[THE TASK]: Once you have read the listing, write it all out exactly.

[MATERIAL PROVIDED]:
:::::

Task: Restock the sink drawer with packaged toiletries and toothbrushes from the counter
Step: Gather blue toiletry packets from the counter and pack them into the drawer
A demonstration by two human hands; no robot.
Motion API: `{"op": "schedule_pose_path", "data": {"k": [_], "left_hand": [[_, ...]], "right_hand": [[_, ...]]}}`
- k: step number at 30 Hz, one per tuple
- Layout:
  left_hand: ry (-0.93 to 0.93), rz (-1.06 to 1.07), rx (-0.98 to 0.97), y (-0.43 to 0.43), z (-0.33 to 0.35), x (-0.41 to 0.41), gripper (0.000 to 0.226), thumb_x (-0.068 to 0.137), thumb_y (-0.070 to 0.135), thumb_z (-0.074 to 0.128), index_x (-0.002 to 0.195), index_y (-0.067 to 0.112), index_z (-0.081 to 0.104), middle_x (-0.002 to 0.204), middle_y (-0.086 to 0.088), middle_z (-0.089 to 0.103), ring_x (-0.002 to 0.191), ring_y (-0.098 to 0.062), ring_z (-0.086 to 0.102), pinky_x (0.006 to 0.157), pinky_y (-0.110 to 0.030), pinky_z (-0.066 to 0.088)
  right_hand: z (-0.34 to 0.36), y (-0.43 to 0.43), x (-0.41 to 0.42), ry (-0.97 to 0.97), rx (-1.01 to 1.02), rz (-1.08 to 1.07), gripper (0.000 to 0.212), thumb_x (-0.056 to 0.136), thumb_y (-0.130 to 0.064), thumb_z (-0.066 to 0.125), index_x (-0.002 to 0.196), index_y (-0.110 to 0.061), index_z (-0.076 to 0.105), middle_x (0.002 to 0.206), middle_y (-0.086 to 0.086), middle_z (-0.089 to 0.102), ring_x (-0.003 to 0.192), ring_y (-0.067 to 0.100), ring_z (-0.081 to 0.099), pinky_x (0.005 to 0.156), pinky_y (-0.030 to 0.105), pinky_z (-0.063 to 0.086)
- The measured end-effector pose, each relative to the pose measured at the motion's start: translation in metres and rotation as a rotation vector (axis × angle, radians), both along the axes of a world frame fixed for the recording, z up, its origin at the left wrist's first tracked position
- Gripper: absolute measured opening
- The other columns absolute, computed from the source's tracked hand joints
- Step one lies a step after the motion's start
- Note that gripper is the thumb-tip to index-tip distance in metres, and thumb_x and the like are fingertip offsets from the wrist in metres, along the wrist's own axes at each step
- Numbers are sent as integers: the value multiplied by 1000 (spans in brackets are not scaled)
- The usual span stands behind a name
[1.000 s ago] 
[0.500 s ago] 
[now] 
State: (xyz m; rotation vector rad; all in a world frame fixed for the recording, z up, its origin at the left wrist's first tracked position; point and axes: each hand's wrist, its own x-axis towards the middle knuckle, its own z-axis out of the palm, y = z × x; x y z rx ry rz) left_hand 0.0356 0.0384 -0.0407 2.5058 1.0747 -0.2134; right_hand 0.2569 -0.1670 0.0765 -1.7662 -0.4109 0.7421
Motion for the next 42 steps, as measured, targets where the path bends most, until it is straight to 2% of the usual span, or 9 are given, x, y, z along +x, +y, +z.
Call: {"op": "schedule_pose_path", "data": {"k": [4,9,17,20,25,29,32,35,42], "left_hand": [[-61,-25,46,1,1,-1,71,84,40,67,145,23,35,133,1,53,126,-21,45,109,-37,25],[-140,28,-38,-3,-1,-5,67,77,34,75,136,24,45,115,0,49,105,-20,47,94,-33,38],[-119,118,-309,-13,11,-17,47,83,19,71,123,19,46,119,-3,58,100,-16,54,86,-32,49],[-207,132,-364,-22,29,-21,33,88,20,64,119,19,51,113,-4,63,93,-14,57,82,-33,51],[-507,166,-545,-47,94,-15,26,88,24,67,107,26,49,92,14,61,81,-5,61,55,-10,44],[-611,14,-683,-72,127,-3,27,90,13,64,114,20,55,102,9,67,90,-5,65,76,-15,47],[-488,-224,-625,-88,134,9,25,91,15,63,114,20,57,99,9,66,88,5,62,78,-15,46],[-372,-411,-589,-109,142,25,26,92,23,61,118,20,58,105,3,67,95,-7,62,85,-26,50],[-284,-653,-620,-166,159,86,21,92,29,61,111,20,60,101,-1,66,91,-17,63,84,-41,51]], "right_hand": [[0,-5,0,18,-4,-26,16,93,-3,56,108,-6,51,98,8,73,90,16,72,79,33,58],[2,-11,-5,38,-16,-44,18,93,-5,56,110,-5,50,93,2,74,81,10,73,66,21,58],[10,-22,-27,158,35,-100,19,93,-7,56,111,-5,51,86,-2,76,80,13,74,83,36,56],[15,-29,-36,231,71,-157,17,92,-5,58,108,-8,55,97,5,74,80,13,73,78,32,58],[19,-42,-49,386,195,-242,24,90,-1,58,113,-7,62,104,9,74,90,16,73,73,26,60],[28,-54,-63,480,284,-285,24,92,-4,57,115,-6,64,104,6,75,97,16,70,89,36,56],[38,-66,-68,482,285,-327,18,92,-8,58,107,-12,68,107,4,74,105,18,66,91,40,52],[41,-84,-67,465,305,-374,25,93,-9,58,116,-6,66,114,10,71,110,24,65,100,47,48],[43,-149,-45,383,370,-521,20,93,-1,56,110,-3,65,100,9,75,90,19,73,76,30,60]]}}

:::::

[RESPONSE]:
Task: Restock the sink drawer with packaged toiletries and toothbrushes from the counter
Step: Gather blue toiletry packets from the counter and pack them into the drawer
A demonstration by two human hands; no robot.
Motion API: `{"op": "schedule_pose_path", "data": {"k": [_], "left_hand": [[_, ...]], "right_hand": [[_, ...]]}}`
- k: step number at 30 Hz, one per tuple
- Layout:
  left_hand: ry (-0.93 to 0.93), rz (-1.06 to 1.07), rx (-0.98 to 0.97), y (-0.43 to 0.43), z (-0.33 to 0.35), x (-0.41 to 0.41), gripper (0.000 to 0.226), thumb_x (-0.068 to 0.137), thumb_y (-0.070 to 0.135), thumb_z (-0.074 to 0.128), index_x (-0.002 to 0.195), index_y (-0.067 to 0.112), index_z (-0.081 to 0.104), middle_x (-0.002 to 0.204), middle_y (-0.086 to 0.088), middle_z (-0.089 to 0.103), ring_x (-0.002 to 0.191), ring_y (-0.098 to 0.062), ring_z (-0.086 to 0.102), pinky_x (0.006 to 0.157), pinky_y (-0.110 to 0.030), pinky_z (-0.066 to 0.088)
  right_hand: z (-0.34 to 0.36), y (-0.43 to 0.43), x (-0.41 to 0.42), ry (-0.97 to 0.97), rx (-1.01 to 1.02), rz (-1.08 to 1.07), gripper (0.000 to 0.212), thumb_x (-0.056 to 0.136), thumb_y (-0.130 to 0.064), thumb_z (-0.066 to 0.125), index_x (-0.002 to 0.196), index_y (-0.110 to 0.061), index_z (-0.076 to 0.105), middle_x (0.002 to 0.206), middle_y (-0.086 to 0.086), middle_z (-0.089 to 0.102), ring_x (-0.003 to 0.192), ring_y (-0.067 to 0.100), ring_z (-0.081 to 0.099), pinky_x (0.005 to 0.156), pinky_y (-0.030 to 0.105), pinky_z (-0.063 to 0.086)
- The measured end-effector pose, each relative to the pose measured at the motion's start: translation in metres and rotation as a rotation vector (axis × angle, radians), both along the axes of a world frame fixed for the recording, z up, its origin at the left wrist's first tracked position
- Gripper: absolute measured opening
- The other columns absolute, computed from the source's tracked hand joints
- Step one lies a step after the motion's start
- Note that gripper is the thumb-tip to index-tip distance in metres, and thumb_x and the like are fingertip offsets from the wrist in metres, along the wrist's own axes at each step
- Numbers are sent as integers: the value multiplied by 1000 (spans in brackets are not scaled)
- The usual span stands behind a name
[1.000 s ago] 
[0.500 s ago] 
[now] 
State: (xyz m; rotation vector rad; all in a world frame fixed for the recording, z up, its origin at the left wrist's first tracked position; point and axes: each hand's wrist, its own x-axis towards the middle knuckle, its own z-axis out of the palm, y = z × x; x y z rx ry rz) left_hand 0.0356 0.0384 -0.0407 2.5058 1.0747 -0.2134; right_hand 0.2569 -0.1670 0.0765 -1.7662 -0.4109 0.7421
Motion for the next 42 steps, as measured, targets where the path bends most, until it is straight to 2% of the usual span, or 9 are given, x, y, z along +x, +y, +z.
Call: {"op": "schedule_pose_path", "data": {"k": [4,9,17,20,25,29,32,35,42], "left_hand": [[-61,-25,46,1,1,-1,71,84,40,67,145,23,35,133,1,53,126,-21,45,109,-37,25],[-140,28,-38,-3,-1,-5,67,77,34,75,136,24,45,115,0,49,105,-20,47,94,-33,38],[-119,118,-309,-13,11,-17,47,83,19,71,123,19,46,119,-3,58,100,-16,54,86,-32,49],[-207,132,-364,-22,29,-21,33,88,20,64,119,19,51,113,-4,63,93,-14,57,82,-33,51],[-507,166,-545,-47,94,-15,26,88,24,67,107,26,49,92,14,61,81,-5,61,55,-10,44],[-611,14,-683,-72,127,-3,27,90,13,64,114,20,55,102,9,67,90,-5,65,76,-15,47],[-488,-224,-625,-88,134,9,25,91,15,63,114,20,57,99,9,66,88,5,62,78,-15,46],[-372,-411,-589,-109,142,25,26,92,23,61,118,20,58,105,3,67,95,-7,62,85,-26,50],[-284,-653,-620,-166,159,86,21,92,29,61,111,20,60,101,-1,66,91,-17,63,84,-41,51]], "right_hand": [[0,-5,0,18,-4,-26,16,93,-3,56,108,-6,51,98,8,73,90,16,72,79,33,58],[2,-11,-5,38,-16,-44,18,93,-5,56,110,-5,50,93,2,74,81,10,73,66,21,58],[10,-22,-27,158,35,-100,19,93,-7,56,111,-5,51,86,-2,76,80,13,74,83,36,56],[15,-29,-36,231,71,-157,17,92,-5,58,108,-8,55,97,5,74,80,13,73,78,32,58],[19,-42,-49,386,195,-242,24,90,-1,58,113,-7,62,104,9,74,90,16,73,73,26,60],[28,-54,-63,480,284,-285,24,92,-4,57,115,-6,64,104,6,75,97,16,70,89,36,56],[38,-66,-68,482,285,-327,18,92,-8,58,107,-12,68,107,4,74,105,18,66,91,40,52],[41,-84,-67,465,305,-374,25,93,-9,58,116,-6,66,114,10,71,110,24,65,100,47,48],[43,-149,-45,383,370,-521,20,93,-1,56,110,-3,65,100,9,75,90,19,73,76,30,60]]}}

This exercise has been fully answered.